● WHAT YOU HAVE TO DO: In the listing below, find the line holding "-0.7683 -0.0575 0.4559" and the line holding "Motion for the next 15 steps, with". Write out those two lines and all lines between, exactly, and nothing more.

● DATASET CONTENT:
Start of Block

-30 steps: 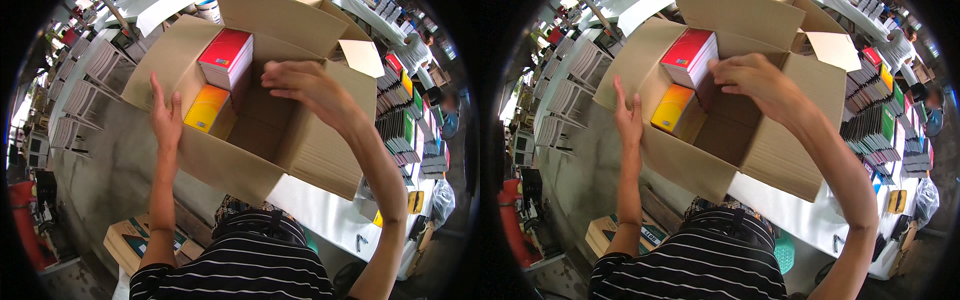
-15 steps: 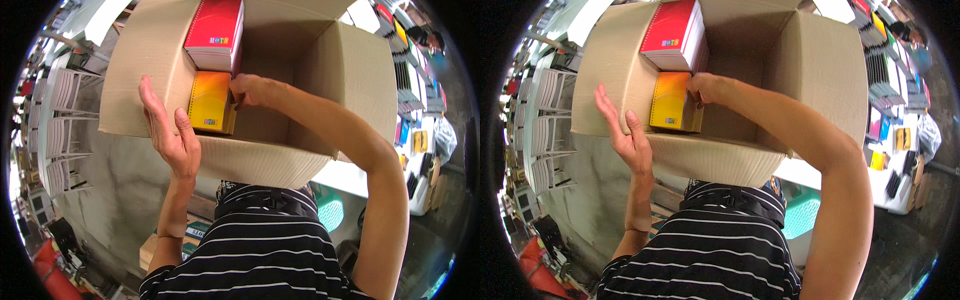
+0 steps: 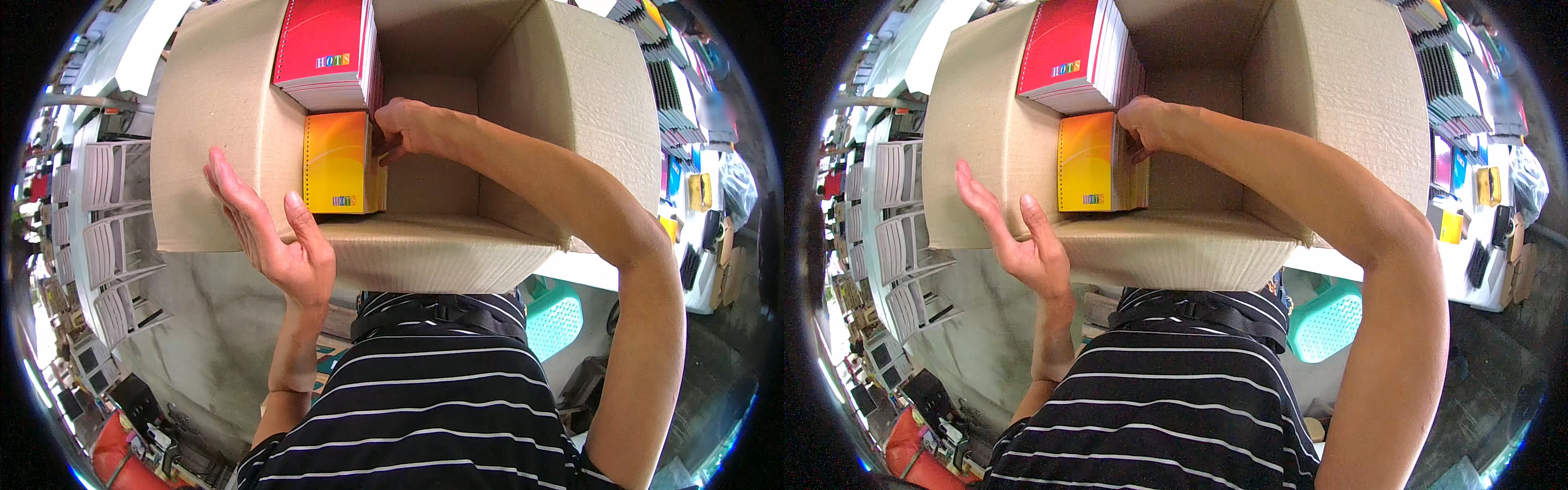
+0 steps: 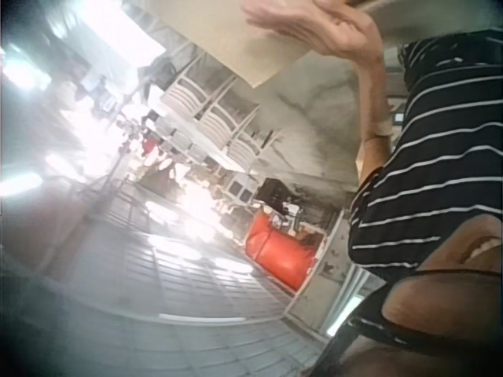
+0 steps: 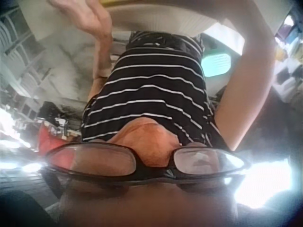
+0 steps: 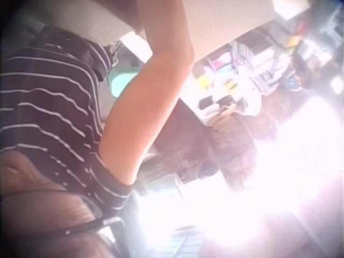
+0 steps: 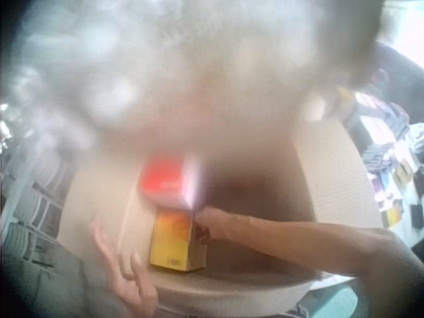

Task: The person assembles spiral-bound notebooks by inserting metal spirals into pre-punched holes using pliers. They handle stacks of blue and yellow notebooks, remove them from a cardboard box, and place finished units on a white table. The workspace includes additional stationery items and packaging materials.

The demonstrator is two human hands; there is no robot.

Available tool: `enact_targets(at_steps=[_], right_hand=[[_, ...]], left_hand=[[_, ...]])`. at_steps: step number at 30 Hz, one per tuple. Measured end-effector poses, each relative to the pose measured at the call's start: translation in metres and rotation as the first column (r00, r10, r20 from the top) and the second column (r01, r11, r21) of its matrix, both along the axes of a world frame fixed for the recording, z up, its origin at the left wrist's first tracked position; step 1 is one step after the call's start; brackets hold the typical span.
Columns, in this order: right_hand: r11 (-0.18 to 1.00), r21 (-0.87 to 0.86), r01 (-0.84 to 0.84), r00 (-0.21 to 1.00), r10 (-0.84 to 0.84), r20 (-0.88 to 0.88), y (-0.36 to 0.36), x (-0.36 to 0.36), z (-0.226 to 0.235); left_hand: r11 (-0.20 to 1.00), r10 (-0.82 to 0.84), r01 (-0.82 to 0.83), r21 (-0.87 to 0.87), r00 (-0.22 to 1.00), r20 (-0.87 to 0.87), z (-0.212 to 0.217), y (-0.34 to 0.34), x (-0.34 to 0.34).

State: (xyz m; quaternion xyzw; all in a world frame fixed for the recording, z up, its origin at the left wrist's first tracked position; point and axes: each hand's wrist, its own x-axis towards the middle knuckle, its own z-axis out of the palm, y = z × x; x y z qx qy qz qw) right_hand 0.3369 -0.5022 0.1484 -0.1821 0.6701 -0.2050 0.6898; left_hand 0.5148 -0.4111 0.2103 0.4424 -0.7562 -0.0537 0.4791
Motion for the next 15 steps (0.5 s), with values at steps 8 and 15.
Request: enact_targets(at_steps=[8,15], right_hand=[[0.975,-0.223,0.010,0.998,-0.024,-0.058,0.012,-0.017,-0.080],[0.983,-0.107,0.150,0.988,-0.147,0.038,0.011,0.012,-0.037]], left_hand=[[0.998,-0.049,0.049,0.033,0.999,0.000,0.005,0.002,-0.010],[0.999,-0.019,0.018,0.035,0.999,0.033,0.001,0.003,0.001]])
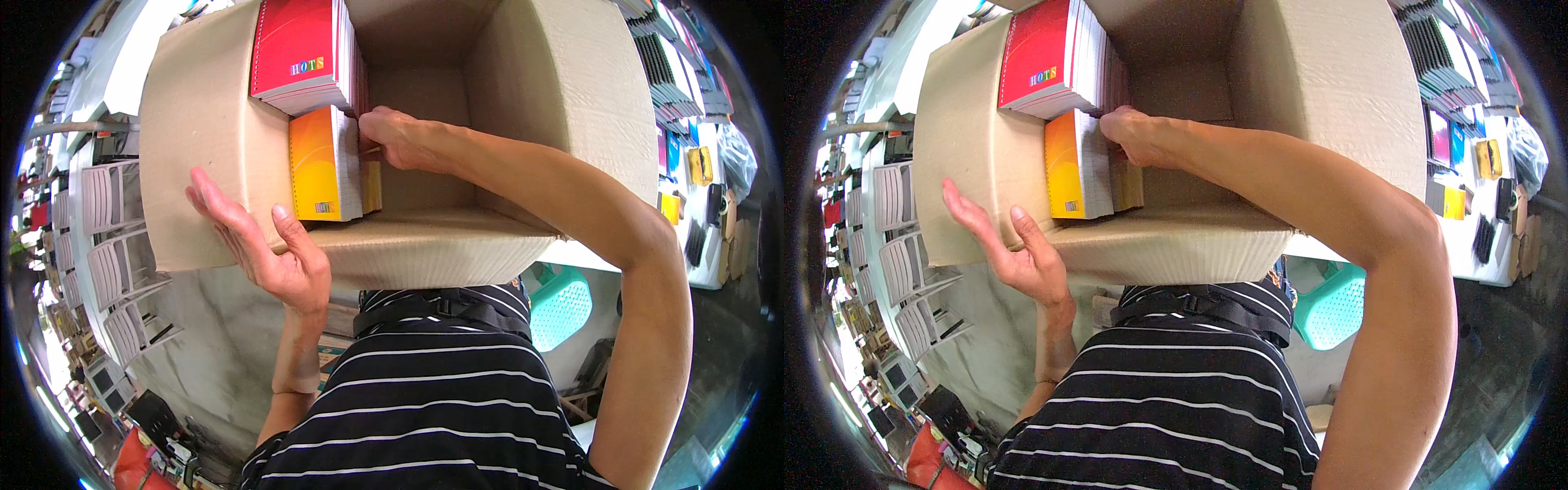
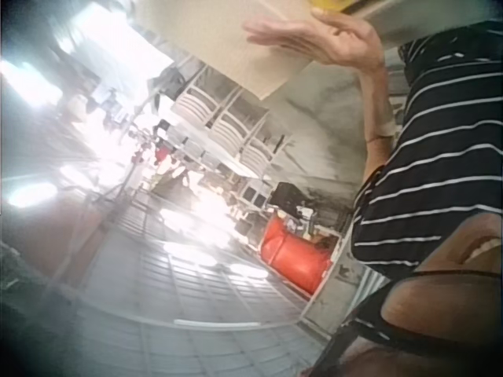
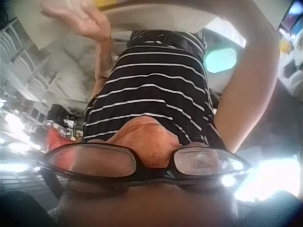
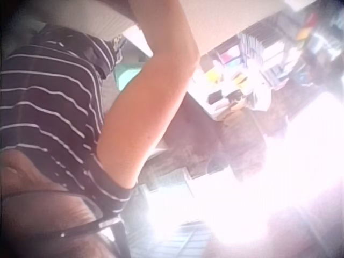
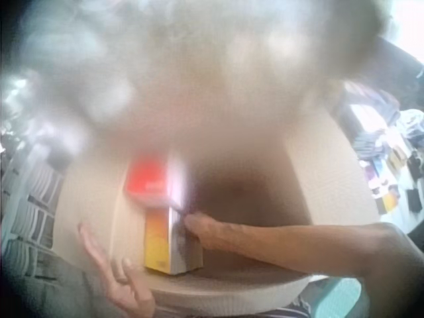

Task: The person assembles spiral-bound notebooks by inserting metal spirals into pre-punched holes using pliers. They handle stacks of blue and yellow notebooks, remove them from a cardboard box, and place finished units on a white table. The workspace includes additional stationery items and packaging materials.

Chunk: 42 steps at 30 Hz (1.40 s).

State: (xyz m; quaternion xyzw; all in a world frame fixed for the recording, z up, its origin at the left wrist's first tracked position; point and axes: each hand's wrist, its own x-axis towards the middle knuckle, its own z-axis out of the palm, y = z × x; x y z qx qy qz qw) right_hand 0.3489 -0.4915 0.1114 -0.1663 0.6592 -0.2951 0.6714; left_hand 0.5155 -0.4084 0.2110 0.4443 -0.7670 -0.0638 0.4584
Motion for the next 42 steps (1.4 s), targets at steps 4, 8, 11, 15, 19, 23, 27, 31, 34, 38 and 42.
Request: enact_targets(at_steps=[4,8,11,15,19,23,27,31,34,38,42], right_hand=[[0.999,0.032,-0.012,1.000,0.013,-0.010,0.004,-0.002,0.027],[0.994,-0.026,-0.110,0.965,0.112,0.236,0.002,-0.021,0.016],[0.934,-0.153,-0.323,0.868,0.357,0.346,0.002,-0.029,0.015],[0.930,-0.144,-0.337,0.865,0.366,0.343,0.008,-0.026,0.047],[0.979,-0.091,-0.180,0.935,0.199,0.294,0.008,-0.008,0.042],[0.988,-0.020,-0.154,0.971,0.155,0.182,0.013,-0.006,0.060],[0.993,0.064,-0.103,0.992,0.097,0.080,0.016,-0.010,0.062],[0.985,0.003,-0.171,0.975,0.169,0.143,0.018,-0.012,0.061],[0.979,-0.005,-0.205,0.963,0.202,0.179,0.010,-0.005,0.057],[0.983,0.040,-0.177,0.982,0.174,0.071,0.000,0.011,0.058],[0.978,-0.072,-0.197,0.977,0.202,0.064,0.003,0.014,0.061]], left_hand=[[1.000,-0.011,0.010,0.007,1.000,0.026,0.004,0.002,0.002],[0.999,-0.036,0.036,0.008,0.999,-0.014,0.004,0.003,0.000],[1.000,-0.016,0.016,0.008,1.000,-0.024,0.004,0.004,0.002],[0.999,-0.034,0.032,-0.029,0.998,-0.057,-0.001,0.004,0.003],[0.998,-0.058,0.055,-0.042,0.996,-0.063,-0.004,0.003,0.002],[0.999,-0.035,0.034,-0.026,0.998,-0.049,-0.004,0.002,0.003],[0.999,-0.032,0.032,-0.005,0.999,-0.012,0.000,0.003,0.004],[0.999,-0.029,0.029,-0.045,1.000,0.002,0.000,0.002,0.002],[1.000,-0.015,0.015,-0.028,1.000,0.001,0.000,0.003,0.000],[0.999,-0.019,0.019,-0.034,1.000,-0.019,-0.002,0.003,-0.002],[1.000,0.006,-0.006,-0.006,1.000,0.011,0.000,0.002,-0.005]])
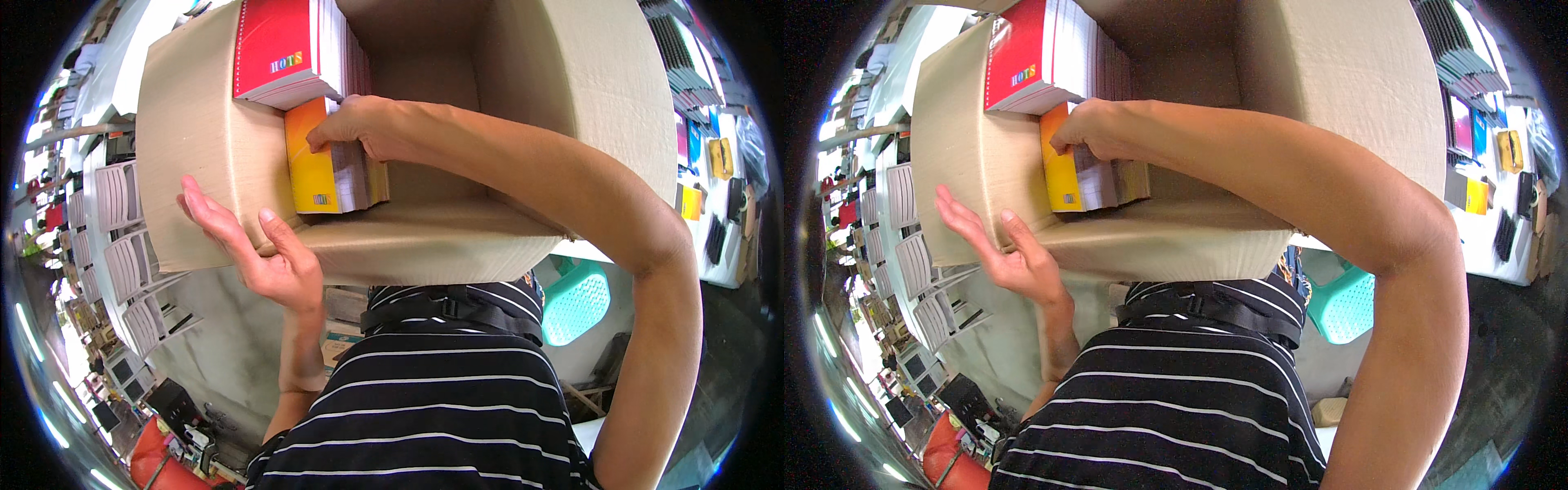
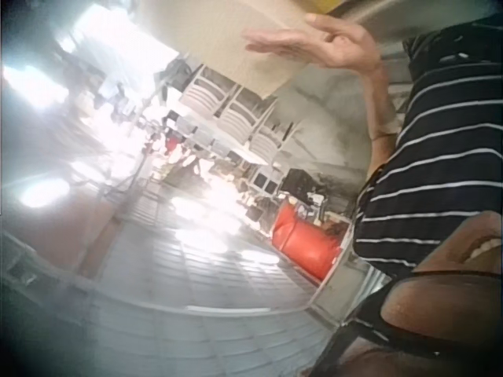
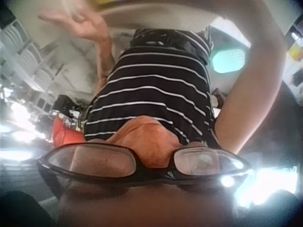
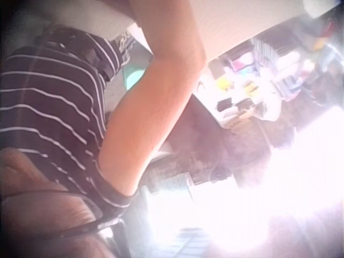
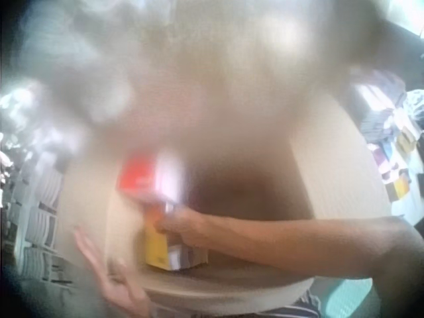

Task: The person assembles spiral-bound notebooks by inserting metal spirals into pre-punched holes using pliers. They handle stacks of blue and yellow notebooks, remove them from a cardboard box, and place finished units on a white table. The workspace includes additional stationery items and packaging materials.

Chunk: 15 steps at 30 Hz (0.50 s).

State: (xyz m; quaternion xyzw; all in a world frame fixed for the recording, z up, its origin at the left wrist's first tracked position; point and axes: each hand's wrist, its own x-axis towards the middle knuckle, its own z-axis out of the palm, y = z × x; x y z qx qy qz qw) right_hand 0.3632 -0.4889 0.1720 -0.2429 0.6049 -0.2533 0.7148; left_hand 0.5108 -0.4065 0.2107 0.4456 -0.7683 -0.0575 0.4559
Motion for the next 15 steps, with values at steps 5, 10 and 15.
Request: enact_targets(at_steps=[5,10,15], right_hand=[[0.997,-0.001,0.079,0.987,-0.078,0.140,0.003,0.000,-0.007],[0.997,0.061,0.039,0.999,-0.038,-0.007,-0.001,0.004,-0.006],[0.998,0.063,0.023,0.997,-0.028,0.072,0.005,-0.004,0.002]], left_hand=[[1.000,-0.027,0.027,0.006,1.000,0.003,0.001,0.000,-0.001],[1.000,0.005,-0.005,0.024,1.000,0.011,0.002,0.001,-0.004],[1.000,0.012,-0.012,0.017,1.000,0.024,0.000,0.002,-0.001]])
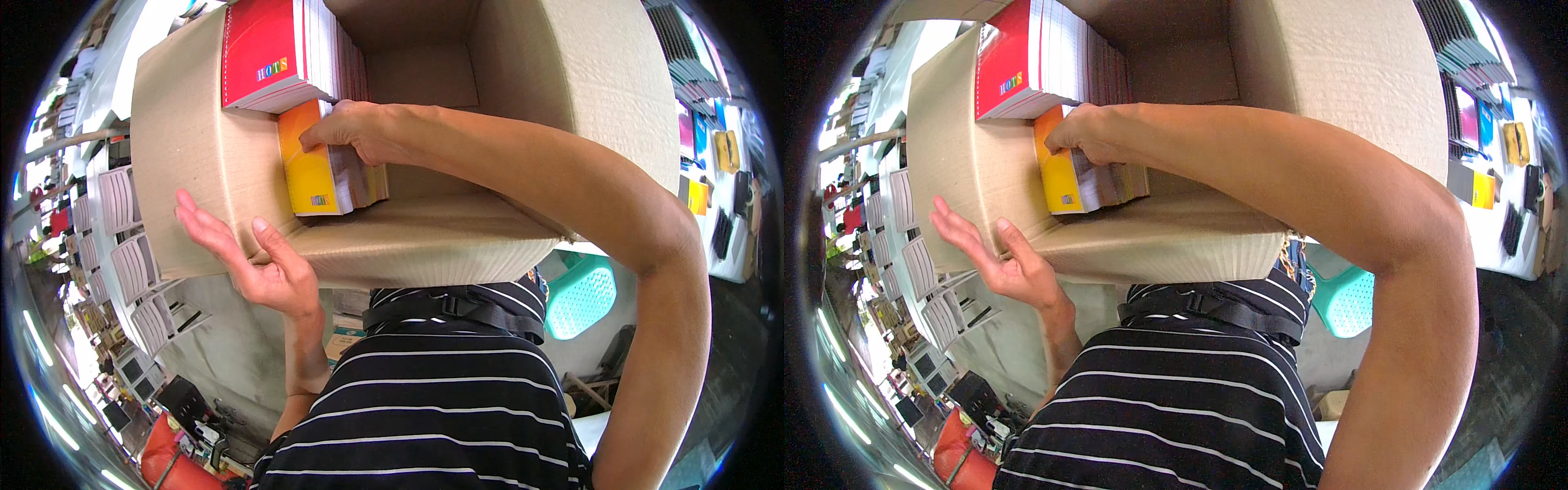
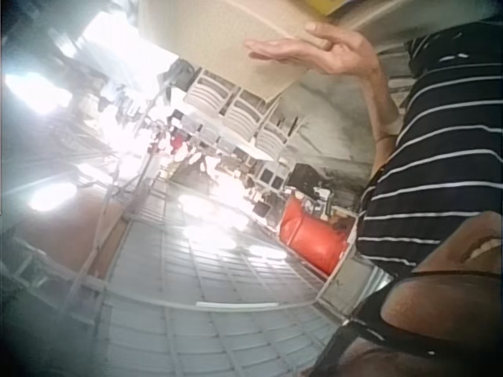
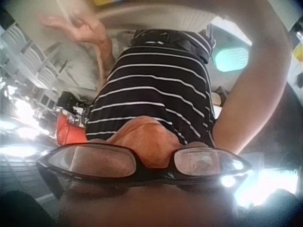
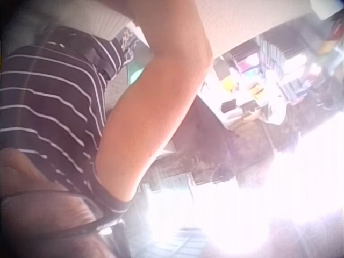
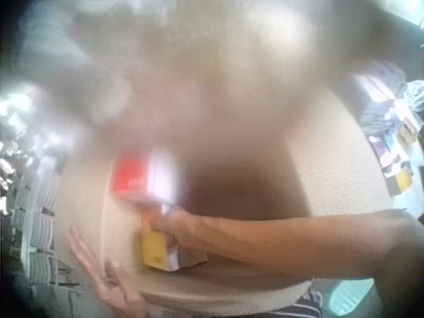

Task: The person assembles spiral-bound notebooks by inserting metal spirals into pre-punched holes using pliers. They handle stacks of blue and yellow notebooks, remove them from a cardboard box, and place finished units on a white table. The workspace includes additional stationery items and packaging materials.

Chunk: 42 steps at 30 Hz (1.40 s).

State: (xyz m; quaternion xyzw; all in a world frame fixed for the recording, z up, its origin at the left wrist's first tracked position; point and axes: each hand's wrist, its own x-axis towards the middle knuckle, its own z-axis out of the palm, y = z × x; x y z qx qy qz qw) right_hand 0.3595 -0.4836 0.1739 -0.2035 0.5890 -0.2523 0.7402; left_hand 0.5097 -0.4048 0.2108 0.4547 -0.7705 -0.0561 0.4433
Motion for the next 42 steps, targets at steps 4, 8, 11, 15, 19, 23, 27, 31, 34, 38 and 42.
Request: enact_targets(at_steps=[4,8,11,15,19,23,27,31,34,38,42], right_hand=[[0.995,0.078,0.058,0.998,-0.056,-0.029,-0.002,-0.001,0.000],[0.999,0.029,-0.033,0.995,0.036,-0.093,0.003,-0.007,0.003],[0.999,-0.043,-0.030,0.996,0.027,-0.081,0.010,-0.013,-0.006],[0.997,-0.037,0.071,0.995,-0.073,-0.071,0.017,-0.008,0.000],[0.995,0.012,0.099,0.990,-0.100,0.098,0.025,-0.002,0.019],[0.987,-0.152,-0.059,0.997,0.067,0.042,0.015,-0.011,-0.029],[1.000,-0.017,0.024,0.986,-0.021,0.167,0.024,0.008,-0.024],[0.985,0.151,0.080,0.971,-0.111,0.213,0.025,0.010,-0.006],[0.982,0.145,0.123,0.965,-0.152,0.214,0.036,0.022,0.004],[0.999,0.049,-0.017,0.972,0.005,0.234,0.039,0.006,0.009],[0.996,0.085,-0.010,0.992,-0.001,0.127,0.040,0.004,0.005]], left_hand=[[1.000,0.004,-0.004,0.006,1.000,-0.006,0.000,0.001,-0.001],[1.000,-0.008,0.009,0.006,1.000,-0.016,0.002,0.000,-0.002],[0.999,-0.028,0.029,0.014,0.998,-0.063,0.002,0.000,-0.003],[0.999,-0.033,0.034,0.006,0.995,-0.098,-0.001,0.001,-0.001],[1.000,-0.021,0.021,0.002,0.993,-0.119,-0.004,0.001,-0.001],[0.999,-0.045,0.044,-0.016,0.993,-0.105,-0.003,-0.002,-0.005],[0.999,-0.032,0.032,0.003,0.994,-0.104,-0.003,0.000,0.000],[1.000,-0.010,0.011,0.017,0.994,-0.111,-0.002,0.001,-0.002],[1.000,-0.008,0.010,0.016,0.993,-0.119,-0.002,0.000,-0.003],[1.000,-0.017,0.018,0.017,0.994,-0.106,-0.002,-0.001,-0.002],[0.999,-0.007,0.009,0.038,0.999,-0.041,0.001,0.000,-0.003]])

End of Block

● WORKED SOLUTION:
State: (xyz m; quaternion xyzw; all in a world frame fixed for the recording, z up, its origin at the left wrist's first tracked position; point and axes: each hand's wrist, its own x-axis towards the middle knuckle, its own z-axis out of the palm, y = z × x; x y z qx qy qz qw) right_hand 0.3632 -0.4889 0.1720 -0.2429 0.6049 -0.2533 0.7148; left_hand 0.5108 -0.4065 0.2107 0.4456 -0.7683 -0.0575 0.4559
Motion for the next 15 steps, with values at steps 5, 10 and 15.

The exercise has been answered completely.